Rabu 13 Apr 2016 06:39 WIB

'Kewenangan Aparat dalam UU Terorisme Jangan Ditambah'

Rep: Puti Almas/ Red: Achmad Syalaby
Densus 88 Anti Terror
Densus 88 Anti Terror

REPUBLIKA.CO.ID, JAKARTA -- Hasil autopsi terhadap jenazah terduga teroris Siyono dinilai menjadi momentum tepat untuk mengkaji kembali revisi Undang-Undang tentang Terorisme. Pakar hukum pidana Universitas Islam Indonesia (UII) Muzakir menjelaskan, tindakan tidak profesional yang tak sesuai dengan standar operasional prosedur (SOP) dalam kasus Siyono seharusnya dijadikan poin tentang kewenangan aparat.

"Ini harusnya menjadi saat yang tepat bahwa aparat tidak layak diberikan kewenangan yang lebih luas seperti yang rencananya ada dalam revisi Undang-undang (UU) Terorisme karena dengan tidak saja sudah menimbulkan banyak korban, Siyono salah satunya," ujar Muzakir kepada Republika.co.id, Selasa (12/4). 

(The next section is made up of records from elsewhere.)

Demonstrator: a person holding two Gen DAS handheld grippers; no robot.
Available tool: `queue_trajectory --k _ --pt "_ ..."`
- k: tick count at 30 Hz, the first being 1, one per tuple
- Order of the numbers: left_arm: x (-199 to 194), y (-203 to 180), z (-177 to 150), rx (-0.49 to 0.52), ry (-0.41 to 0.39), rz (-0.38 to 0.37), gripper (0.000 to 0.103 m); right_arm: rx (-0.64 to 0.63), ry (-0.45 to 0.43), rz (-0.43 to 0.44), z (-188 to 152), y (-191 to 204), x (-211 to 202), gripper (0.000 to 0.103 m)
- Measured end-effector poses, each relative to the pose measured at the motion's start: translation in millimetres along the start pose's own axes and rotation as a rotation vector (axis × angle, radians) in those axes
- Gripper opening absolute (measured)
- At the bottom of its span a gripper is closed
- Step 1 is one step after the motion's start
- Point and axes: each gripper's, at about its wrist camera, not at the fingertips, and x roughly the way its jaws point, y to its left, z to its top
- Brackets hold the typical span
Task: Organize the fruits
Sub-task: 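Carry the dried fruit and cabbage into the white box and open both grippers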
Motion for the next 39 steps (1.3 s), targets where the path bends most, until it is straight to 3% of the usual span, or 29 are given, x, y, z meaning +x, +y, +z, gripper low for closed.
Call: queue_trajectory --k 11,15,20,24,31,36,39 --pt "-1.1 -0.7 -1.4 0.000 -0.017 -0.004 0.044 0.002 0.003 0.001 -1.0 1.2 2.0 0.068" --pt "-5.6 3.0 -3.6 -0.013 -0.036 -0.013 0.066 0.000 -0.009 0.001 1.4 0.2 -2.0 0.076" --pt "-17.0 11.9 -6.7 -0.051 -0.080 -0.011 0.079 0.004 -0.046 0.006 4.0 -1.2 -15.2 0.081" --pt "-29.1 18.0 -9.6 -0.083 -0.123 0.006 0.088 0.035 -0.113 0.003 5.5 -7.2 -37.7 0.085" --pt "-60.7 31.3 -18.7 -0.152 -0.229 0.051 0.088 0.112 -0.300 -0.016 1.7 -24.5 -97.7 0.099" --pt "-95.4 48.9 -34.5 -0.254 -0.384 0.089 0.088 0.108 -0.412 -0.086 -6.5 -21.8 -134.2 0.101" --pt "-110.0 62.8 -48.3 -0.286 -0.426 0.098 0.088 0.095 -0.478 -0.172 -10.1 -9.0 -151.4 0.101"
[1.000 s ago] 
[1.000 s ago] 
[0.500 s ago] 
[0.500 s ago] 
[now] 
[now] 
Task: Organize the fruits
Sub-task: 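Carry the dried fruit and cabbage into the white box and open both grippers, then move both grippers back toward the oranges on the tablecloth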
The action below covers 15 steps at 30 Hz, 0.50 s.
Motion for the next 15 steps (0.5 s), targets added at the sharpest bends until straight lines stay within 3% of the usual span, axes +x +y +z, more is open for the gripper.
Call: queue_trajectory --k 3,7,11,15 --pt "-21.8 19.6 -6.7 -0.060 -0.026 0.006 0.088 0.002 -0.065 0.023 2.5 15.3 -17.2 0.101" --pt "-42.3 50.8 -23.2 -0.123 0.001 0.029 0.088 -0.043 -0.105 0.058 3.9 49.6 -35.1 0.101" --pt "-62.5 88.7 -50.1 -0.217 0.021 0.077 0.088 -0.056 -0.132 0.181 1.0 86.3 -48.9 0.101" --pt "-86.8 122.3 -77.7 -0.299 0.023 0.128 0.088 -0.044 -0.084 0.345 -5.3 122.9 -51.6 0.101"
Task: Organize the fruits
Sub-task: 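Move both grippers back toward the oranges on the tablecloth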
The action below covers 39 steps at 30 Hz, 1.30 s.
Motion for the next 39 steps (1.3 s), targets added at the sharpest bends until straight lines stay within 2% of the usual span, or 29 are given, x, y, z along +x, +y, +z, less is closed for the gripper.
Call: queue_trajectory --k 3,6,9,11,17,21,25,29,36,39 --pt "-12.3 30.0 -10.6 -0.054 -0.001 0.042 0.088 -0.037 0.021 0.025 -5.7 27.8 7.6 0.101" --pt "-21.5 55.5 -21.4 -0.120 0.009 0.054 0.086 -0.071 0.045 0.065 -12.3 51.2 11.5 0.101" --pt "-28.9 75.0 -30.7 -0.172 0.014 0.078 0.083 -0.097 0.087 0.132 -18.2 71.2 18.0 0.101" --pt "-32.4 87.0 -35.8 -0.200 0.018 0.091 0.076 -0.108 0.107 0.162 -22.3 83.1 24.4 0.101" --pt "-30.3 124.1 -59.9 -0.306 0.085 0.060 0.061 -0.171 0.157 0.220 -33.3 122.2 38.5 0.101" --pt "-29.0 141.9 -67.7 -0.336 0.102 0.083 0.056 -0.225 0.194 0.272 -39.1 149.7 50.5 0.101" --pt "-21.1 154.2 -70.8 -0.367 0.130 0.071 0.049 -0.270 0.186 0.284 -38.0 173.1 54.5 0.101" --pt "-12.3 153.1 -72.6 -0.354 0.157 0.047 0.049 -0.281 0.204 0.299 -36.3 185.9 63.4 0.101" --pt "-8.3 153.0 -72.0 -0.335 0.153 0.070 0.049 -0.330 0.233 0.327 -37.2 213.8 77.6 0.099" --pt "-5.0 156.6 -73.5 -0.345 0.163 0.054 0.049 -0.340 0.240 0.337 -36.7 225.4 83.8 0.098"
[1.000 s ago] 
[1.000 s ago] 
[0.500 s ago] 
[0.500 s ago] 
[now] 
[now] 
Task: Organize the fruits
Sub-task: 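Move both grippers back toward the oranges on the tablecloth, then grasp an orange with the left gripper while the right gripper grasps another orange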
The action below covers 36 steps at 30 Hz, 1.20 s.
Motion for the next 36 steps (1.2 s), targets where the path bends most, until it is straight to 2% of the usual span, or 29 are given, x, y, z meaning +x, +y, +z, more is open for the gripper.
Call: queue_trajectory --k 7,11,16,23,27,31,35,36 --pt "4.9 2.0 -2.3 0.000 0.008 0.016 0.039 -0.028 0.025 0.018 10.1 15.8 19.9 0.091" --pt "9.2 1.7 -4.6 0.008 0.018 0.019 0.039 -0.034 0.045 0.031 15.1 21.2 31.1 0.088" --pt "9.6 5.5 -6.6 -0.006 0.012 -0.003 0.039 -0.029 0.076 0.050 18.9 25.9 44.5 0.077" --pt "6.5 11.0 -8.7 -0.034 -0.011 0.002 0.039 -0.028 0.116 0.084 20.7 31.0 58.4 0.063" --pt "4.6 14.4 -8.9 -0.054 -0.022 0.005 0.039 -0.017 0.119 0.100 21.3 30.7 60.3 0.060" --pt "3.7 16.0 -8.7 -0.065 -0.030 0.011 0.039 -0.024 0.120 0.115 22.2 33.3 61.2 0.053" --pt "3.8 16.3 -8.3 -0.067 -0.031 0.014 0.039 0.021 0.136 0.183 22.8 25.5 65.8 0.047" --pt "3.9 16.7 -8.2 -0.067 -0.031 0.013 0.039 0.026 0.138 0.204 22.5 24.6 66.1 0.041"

Muzakir menjelaskan dalam revisi UU Terorisme, terdapat beberapa institusi yang berkaitan dengan penanggulangan terorisme diberikan wewenang lebih luas. Padahal, menurut dia, jika aparat bisa bertindak profesional, hukum yang ada sudah memadai. Salah satunya dalam penangangan terhadap terduga teroris. 

"Sekarang kan penanganan terhadap terduga teroris masih sesuai dengan apa yang tertera dalam Kitab Undang-undang Hukum Acara Pidana (KUHAP). Ini sebenarnya sudah cukup jika aparat profesional mengikuti dengan baik, ta perlu ditambah karena justru semakin berpotensi adanya penyimpangan," jelas Muzakir.